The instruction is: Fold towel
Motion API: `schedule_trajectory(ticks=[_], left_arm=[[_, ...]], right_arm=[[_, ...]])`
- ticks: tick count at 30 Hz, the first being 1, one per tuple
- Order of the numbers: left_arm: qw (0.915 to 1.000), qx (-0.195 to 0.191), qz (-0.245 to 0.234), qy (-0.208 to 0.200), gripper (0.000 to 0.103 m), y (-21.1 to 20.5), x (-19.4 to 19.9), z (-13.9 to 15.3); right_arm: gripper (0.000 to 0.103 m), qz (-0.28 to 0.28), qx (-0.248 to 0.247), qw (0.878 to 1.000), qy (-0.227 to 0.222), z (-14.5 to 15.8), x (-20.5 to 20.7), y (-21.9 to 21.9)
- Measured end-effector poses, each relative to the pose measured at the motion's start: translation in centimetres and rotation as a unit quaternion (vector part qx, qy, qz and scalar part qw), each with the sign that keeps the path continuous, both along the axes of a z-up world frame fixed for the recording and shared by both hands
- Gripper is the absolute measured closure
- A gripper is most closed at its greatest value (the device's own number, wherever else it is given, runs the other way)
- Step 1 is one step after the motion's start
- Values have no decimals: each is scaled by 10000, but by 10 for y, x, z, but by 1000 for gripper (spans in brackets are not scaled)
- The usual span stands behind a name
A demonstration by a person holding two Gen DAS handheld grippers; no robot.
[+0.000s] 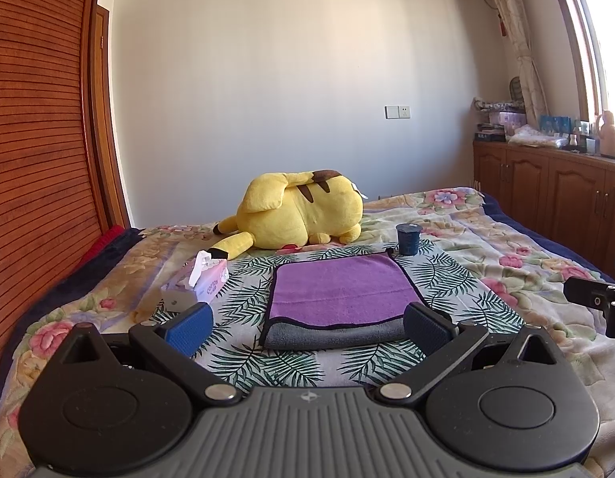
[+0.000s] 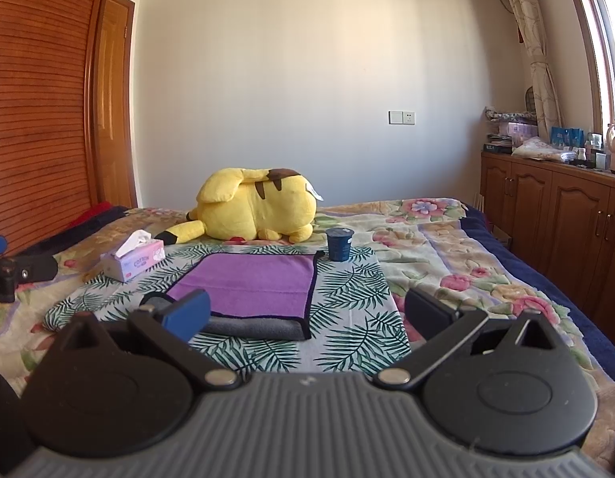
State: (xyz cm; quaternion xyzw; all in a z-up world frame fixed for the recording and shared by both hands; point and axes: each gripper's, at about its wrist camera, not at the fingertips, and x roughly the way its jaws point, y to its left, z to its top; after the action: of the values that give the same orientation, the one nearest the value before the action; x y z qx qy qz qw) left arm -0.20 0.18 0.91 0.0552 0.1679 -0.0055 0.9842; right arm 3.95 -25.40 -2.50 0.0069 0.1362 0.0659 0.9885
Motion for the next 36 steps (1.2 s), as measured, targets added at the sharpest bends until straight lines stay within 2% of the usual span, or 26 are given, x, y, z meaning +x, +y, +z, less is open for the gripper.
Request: schedule_trajectory(ticks=[25,36], left_arm=[[10000,14,22,24,16,7,2,-8],[9997,74,-13,245,16,5,12,-16]], right_arm=[[0,5,-3,10000,-43,2,-1,2],[0,43,-92,9999,129,-5,9,10]])
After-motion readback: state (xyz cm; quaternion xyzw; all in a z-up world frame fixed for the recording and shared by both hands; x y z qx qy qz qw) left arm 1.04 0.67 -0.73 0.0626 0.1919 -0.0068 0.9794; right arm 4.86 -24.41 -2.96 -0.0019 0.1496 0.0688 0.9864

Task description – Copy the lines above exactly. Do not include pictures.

Answer to this problem –
The instruction is: Fold towel
Motion API: `schedule_trajectory(ticks=[_], left_arm=[[_, ...]], right_arm=[[_, ...]])`
- ticks: tick count at 30 Hz, the first being 1, one per tuple
- Order of the numbers: left_arm: qw (0.915 to 1.000), qx (-0.195 to 0.191), qz (-0.245 to 0.234), qy (-0.208 to 0.200), gripper (0.000 to 0.103 m), y (-21.1 to 20.5), x (-19.4 to 19.9), z (-13.9 to 15.3); right_arm: gripper (0.000 to 0.103 m), qz (-0.28 to 0.28), qx (-0.248 to 0.247), qw (0.878 to 1.000), qy (-0.227 to 0.222), z (-14.5 to 15.8), x (-20.5 to 20.7), y (-21.9 to 21.9)
- Measured end-effector poses, each relative to the pose measured at the motion's start: translation in centimetres and rotation as a unit quaternion (vector part qx, qy, qz and scalar part qw), each with the sign that keeps the path continuous, both along the axes of a z-up world frame fixed for the recording and shared by both hands
- Gripper is the absolute measured closure
- A gripper is most closed at its greatest value (the device's own number, wherever else it is given, runs the other way)
- Step 1 is one step after the motion's start
- Values have no decimals: each is scaled by 10000, but by 10 for y, x, z, but by 1000 for gripper (spans in brackets are not scaled)
- The usual span stands behind a name
A demonstration by a person holding two Gen DAS handheld grippers; no robot.
[+0.000s] 
[+0.000s] 
State: (xyz cm; quaternion xyzw; all in a z-up world frame fixed for the recording and shared by both hands; point and axes: each gripper's, at about its wrist camera, not at the fingertips, and x roughly the way its jaws point, y to its left, z to its top; after the action: of the values that give the same orientation, the one nearest the value before the action; x y z qx qy qz qw) left arm -0.20 0.18 0.91 0.0552 0.1679 -0.0055 0.9842; right arm 3.95 -25.40 -2.50 0.0069 0.1362 0.0659 0.9885
Motion for the next 36 steps (1.2 s), as measured, targets added at the sharpest bends until straight lines stay within 2% of the usual span, or 26 are given, x, y, z meaning +x, +y, +z, less is open for the gripper.
Request: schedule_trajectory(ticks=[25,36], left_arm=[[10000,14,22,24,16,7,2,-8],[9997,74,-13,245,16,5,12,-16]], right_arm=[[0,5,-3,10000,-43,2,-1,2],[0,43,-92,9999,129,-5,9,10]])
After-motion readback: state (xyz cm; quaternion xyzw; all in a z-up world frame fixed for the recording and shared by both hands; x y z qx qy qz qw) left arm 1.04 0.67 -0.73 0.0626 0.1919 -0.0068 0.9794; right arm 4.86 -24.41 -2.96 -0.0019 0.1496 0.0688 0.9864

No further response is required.